▶ Activity:
Please copy each line of the data that includes the string "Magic".

▶ Records drawn from a dataset:
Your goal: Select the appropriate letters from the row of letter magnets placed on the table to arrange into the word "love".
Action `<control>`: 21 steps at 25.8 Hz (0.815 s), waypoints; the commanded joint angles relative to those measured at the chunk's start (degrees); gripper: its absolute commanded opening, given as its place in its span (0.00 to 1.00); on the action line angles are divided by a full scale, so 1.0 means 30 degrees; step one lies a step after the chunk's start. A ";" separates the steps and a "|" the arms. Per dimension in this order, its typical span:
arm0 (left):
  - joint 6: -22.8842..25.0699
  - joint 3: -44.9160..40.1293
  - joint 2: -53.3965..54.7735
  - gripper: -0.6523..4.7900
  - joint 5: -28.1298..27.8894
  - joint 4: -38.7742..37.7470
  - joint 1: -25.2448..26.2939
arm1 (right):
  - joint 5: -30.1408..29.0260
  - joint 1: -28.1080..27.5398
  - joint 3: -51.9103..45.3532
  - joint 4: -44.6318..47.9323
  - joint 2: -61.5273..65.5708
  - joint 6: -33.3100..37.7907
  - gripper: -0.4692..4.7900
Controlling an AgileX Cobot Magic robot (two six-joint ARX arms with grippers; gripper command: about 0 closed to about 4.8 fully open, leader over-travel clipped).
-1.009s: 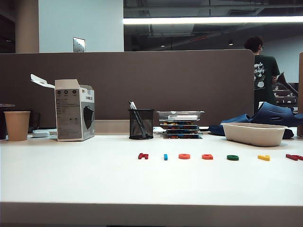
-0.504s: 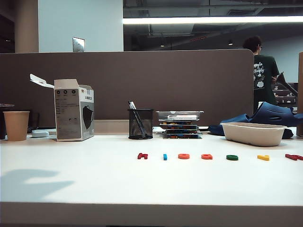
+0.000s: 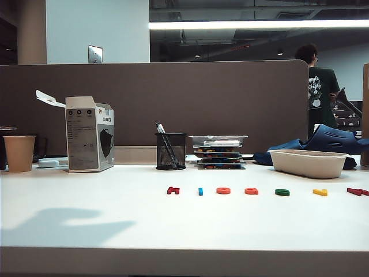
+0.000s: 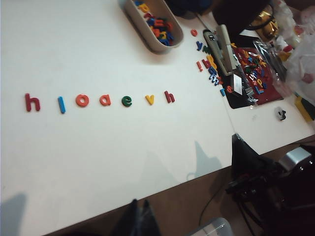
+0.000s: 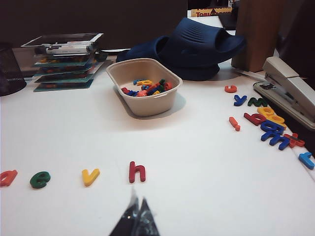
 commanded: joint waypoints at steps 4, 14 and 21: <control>0.0131 0.0044 0.0415 0.11 -0.1625 0.0495 -0.1137 | 0.0335 0.0007 -0.0015 0.0219 -0.0131 0.0189 0.09; 0.0117 0.0036 0.0415 0.11 -0.2871 0.0510 -0.1078 | -0.1151 0.0372 0.6186 -0.3927 0.2142 0.0925 0.09; 0.0124 0.0044 0.0408 0.11 -0.2885 0.0525 -0.1078 | -0.2718 0.2120 1.3398 -0.6120 1.1103 0.1435 0.09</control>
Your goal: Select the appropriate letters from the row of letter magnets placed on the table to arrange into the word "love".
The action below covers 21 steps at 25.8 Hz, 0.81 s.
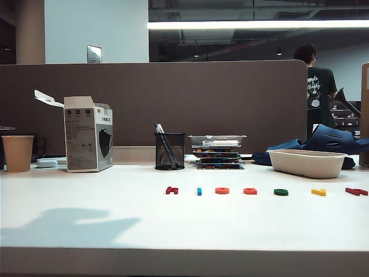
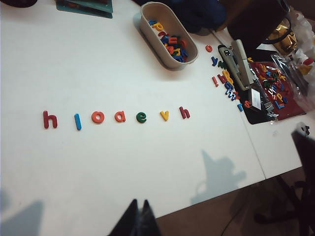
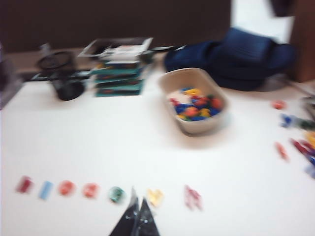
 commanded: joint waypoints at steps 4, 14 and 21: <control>0.0073 0.0044 -0.0051 0.11 -0.0036 0.0109 -0.0022 | -0.0153 0.3577 0.5690 -0.0138 0.7227 0.0546 0.09; 0.0073 0.0044 -0.0051 0.11 -0.0036 0.0102 -0.0029 | -0.0182 0.7963 1.2560 -0.1137 1.8994 0.2259 0.12; 0.0080 0.0044 -0.0051 0.11 -0.0036 0.0102 -0.0029 | 0.1472 0.9908 1.6495 -0.4218 2.5944 0.3424 0.37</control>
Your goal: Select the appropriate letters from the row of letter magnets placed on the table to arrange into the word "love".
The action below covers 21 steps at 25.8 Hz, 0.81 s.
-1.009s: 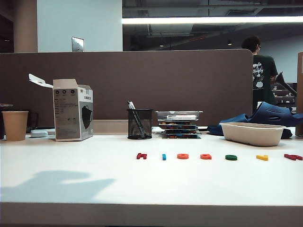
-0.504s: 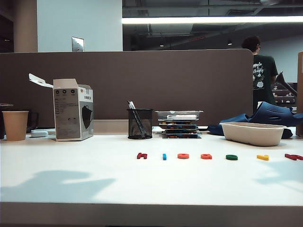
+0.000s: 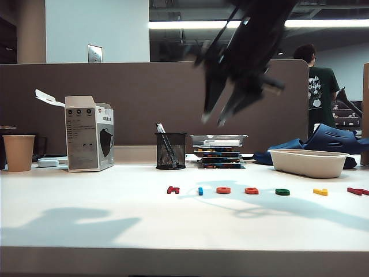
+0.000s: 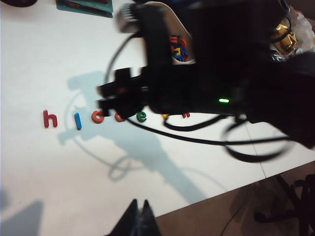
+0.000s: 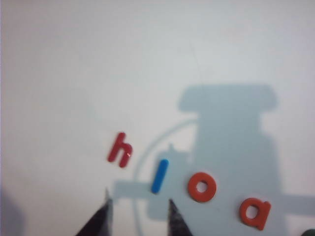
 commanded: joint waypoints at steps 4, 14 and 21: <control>0.0080 0.0044 -0.0044 0.11 -0.0051 0.0117 0.0029 | 0.1173 0.1035 0.1246 -0.0488 0.2776 0.0262 0.37; 0.0080 0.0044 -0.0044 0.11 -0.0051 0.0117 0.0029 | 0.2244 0.1144 0.1756 -0.0568 0.4663 0.0284 0.37; 0.0080 0.0044 -0.0044 0.11 -0.0051 0.0117 0.0022 | 0.2229 0.1144 0.1763 -0.0350 0.5406 0.0284 0.37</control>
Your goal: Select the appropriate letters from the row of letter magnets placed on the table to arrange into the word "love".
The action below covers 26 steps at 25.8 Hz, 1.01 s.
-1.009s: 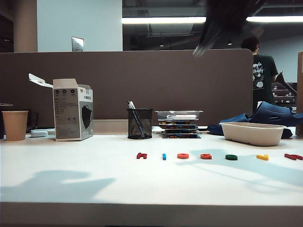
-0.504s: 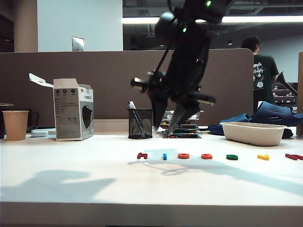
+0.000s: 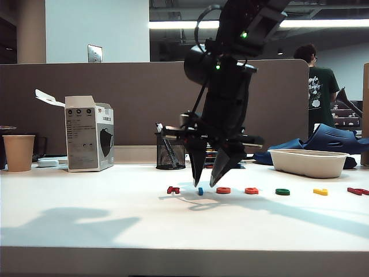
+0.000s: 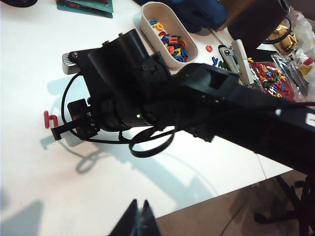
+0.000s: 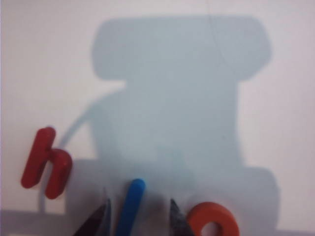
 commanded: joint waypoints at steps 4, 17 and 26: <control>0.0080 0.0051 -0.0036 0.11 -0.0051 0.0109 0.0029 | 0.0073 0.0044 0.0095 0.0204 0.0255 0.0080 0.37; 0.0080 0.0051 -0.0036 0.11 -0.0051 0.0102 0.0029 | 0.0160 0.0641 0.0080 -0.0379 0.0940 0.0073 0.37; 0.0080 0.0051 -0.0036 0.11 -0.0051 0.0102 0.0029 | 0.0175 0.0627 0.0036 -0.1829 0.1049 0.0080 0.21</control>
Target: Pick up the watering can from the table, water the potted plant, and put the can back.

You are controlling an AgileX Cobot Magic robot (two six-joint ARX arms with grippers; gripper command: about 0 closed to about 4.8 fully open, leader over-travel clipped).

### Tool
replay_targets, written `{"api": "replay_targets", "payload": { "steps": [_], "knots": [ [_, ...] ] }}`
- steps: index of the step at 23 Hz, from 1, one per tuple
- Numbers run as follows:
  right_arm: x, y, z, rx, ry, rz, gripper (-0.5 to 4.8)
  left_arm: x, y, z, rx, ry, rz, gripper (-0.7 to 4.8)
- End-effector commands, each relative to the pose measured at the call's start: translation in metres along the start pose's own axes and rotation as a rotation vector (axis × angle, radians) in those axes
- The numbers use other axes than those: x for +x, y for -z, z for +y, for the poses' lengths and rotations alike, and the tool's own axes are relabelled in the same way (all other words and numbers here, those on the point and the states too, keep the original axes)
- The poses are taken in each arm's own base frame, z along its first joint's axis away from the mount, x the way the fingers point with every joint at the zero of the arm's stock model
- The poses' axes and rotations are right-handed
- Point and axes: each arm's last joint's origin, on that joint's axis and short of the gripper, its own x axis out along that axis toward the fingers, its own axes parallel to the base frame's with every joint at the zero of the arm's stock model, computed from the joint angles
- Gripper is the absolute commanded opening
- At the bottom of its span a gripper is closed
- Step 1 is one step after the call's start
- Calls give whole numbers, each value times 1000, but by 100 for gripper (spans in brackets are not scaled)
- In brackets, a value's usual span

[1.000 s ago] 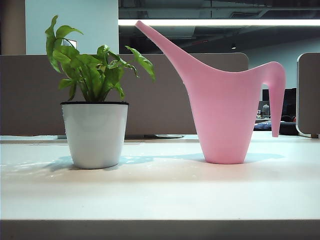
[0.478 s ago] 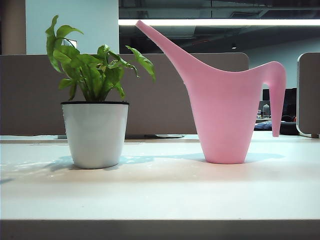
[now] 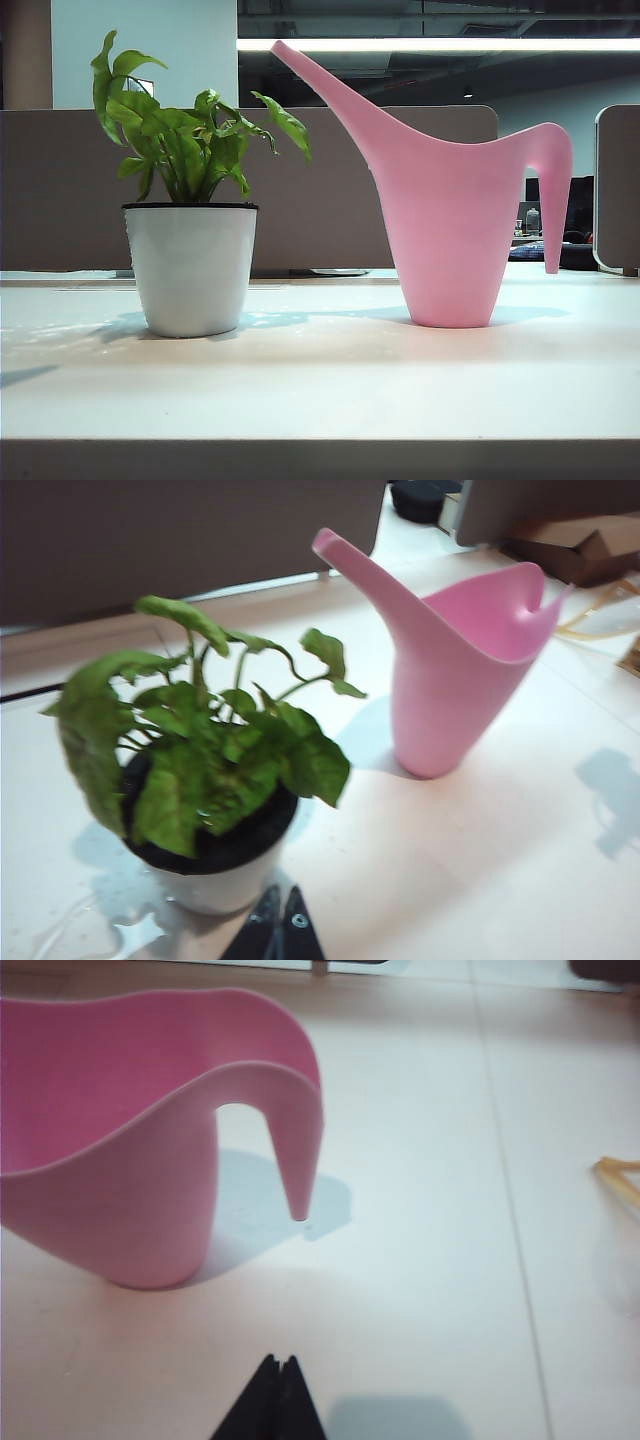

▶ Task result:
Controlling an AgileX Cobot Magic robot (two six-joint ARX arms with grippers; gripper command: about 0 closed to about 4.8 fully open, leader over-travel clipped).
You are controlling an AgileX Cobot Magic robot (two six-joint ARX arms with grippers; gripper command: about 0 closed to about 4.8 fully open, leader over-travel clipped).

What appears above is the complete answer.